We shouldn’t give up on senior high school

When the senior high school (SHS) program was first legislated, many of us in the education sector knew it would be challenging to implement. But like most educators, my team in Mano Amiga and I believed in its vision of equipping students with enhanced academic, technical, and vocational skills to foster better college readiness and employability after high school.
When we looked at the requirements for private schools, however, we felt disheartened. Most of our students wanted to take the science, technology, engineering, and mathematics strand. But in order for us to secure a permit, we were required to build two more science laboratories, another computer laboratory, and a separate library, on top of the new classrooms and significant operational investments needed to hire people for the specialized subjects. For a small nonprofit school with limited resources and only about 80 potential enrollees, investing over P50 million for capex (capital expenditure) and opex (operating expense) simply wasn’t feasible. So we made the painful decision not to offer an SHS program. Instead, we helped our scholars transition to bigger schools that could meet the requirements.
Recently, Sen. Jinggoy Estrada put forward a proposal to just dissolve the entire SHS system. According to Senate Bill No. 3001, the SHS has failed to improve learning outcomes and has only added financial and psychological burdens on students and their families. While it acknowledges and echoes the very real frustrations of many stakeholders, it promotes a reckless mindset of immediately choosing complete abandonment over course correction.
Despite our school’s own challenges and experience, I continue to believe the K-12 program is the right direction to align Philippine education with global standards and to effectively prepare students for life beyond high school. If done well, SHS would have allowed students, especially those who could not afford college, to still obtain good jobs and sustainable employment. Reverting to a 10-year curriculum is not only disregarding the significant investments, efforts, and small wins that have been achieved so far, it also means giving up on the opportunity to build a more inclusive, globally competitive, and future-ready education system.
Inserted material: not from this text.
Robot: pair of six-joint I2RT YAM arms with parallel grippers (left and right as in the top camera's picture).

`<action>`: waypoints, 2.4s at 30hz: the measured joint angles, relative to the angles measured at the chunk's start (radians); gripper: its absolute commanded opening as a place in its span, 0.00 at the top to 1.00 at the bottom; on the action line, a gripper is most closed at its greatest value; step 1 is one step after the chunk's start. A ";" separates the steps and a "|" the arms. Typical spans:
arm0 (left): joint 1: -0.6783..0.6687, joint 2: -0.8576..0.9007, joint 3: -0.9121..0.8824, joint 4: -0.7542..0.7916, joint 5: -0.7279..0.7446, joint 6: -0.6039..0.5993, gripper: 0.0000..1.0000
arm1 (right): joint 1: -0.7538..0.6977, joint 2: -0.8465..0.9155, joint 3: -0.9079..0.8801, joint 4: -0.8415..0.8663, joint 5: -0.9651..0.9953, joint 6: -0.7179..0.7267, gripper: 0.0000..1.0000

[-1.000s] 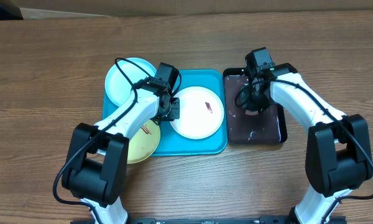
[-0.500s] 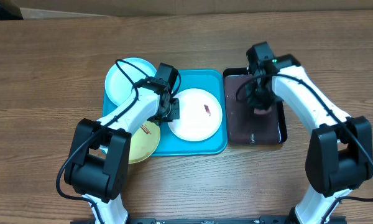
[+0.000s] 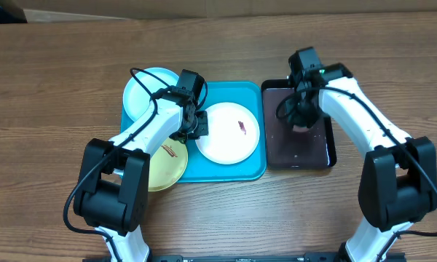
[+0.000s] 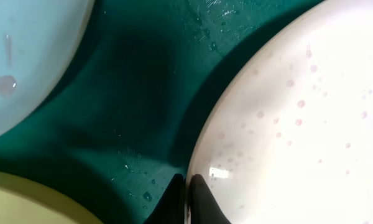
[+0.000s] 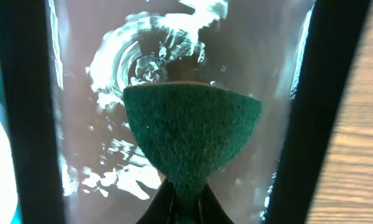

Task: Clean dirty plates on tray and stack at the side
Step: 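Grasp the green sponge with the right gripper and lift it, then scrub the white plate with the held sponge using the right gripper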

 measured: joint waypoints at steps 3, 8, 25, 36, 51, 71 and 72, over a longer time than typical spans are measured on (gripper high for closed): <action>0.000 0.000 0.000 0.004 0.001 0.000 0.96 | 0.000 -0.001 -0.119 0.120 -0.003 0.000 0.96; 0.000 0.000 0.000 0.005 0.005 0.000 0.96 | 0.000 -0.001 -0.109 0.036 -0.005 0.000 0.96; 0.000 0.000 0.001 0.006 0.008 0.000 0.96 | 0.000 -0.010 0.079 -0.148 -0.076 0.035 0.96; 0.000 0.000 0.001 0.008 0.008 0.000 0.96 | 0.000 -0.010 0.005 -0.053 -0.106 0.050 0.96; 0.000 0.000 0.001 0.017 0.042 0.000 0.96 | 0.127 -0.037 0.267 -0.131 -0.248 0.051 0.96; 0.000 0.000 0.001 0.016 0.053 0.000 0.96 | 0.380 -0.035 0.010 0.155 0.123 0.079 0.96; 0.000 0.000 0.001 0.016 0.053 0.000 0.96 | 0.380 -0.035 -0.008 0.180 0.130 0.080 0.96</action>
We must recognize that education systems, with their interconnected problems, are quite complex and any real change will take a while. According to the Philippine Business for Education, SHS graduates in pilot models with industry partnerships had significantly higher employment outcomes than those in traditional tracks. While it is true that SHS has not yet achieved many of its goals, the question that our policymakers should be asking is not whether to cancel the program completely but why the program has worked for some and failed for many. By better understanding these gaps, we can implement changes to ensure the system can work for all.
Surveys and stakeholder consultations reveal the oft-encountered challenges. Both education experts and students say that the SHS curriculum is too congested with several unnecessary subjects. This is compounded further by a shortage of qualified teachers with proper training to teach highly specialized subjects, leading many schools to implement a substandard program. Many schools also did not have access to industry linkages to deliver meaningful work immersion experiences. These issues do not signal the hopelessness of SHS itself; they expose the lack of sufficient evaluation of the program’s past implementation so that gaps and adjustments needed could have been identified and done promptly.
Department of Education (DepEd) Secretary Sonny Angara has made considerable strides to unearth and understand the depth and extent of the systemic problems that plague not just the SHS’ implementation but the broader structural weaknesses that have left our education system under-resourced and overburdened.
For SHS specifically, DepEd has recently focused on streamlining the curriculum to reduce subject redundancies and better align with practical skills, as well as expanding the work immersion program to ensure students can have more opportunities to gain employability skills. The program could also benefit greatly from more proactive initiatives from the private sector to forge industry partnerships that offer clear employment pathways for SHS graduates. We also need less restrictive frameworks for permit requirements so that smaller mission-driven private schools aren’t excluded from participating in the SHS program due to outdated and rigid regulations.
The Philippine education system is facing serious problems. But the issue isn’t the extra two years in high school. The deeper issues lie in our failure to plan and adjust based on evidence, to ensure the efficient and honest use of resources, and to pursue system-wide initiatives with the strategic foresight and the patience they require. Dismantling SHS and going back to a 10-year curriculum does not address these root causes. It merely erases an act of reform, that if properly implemented and supported, could still deliver on its promises.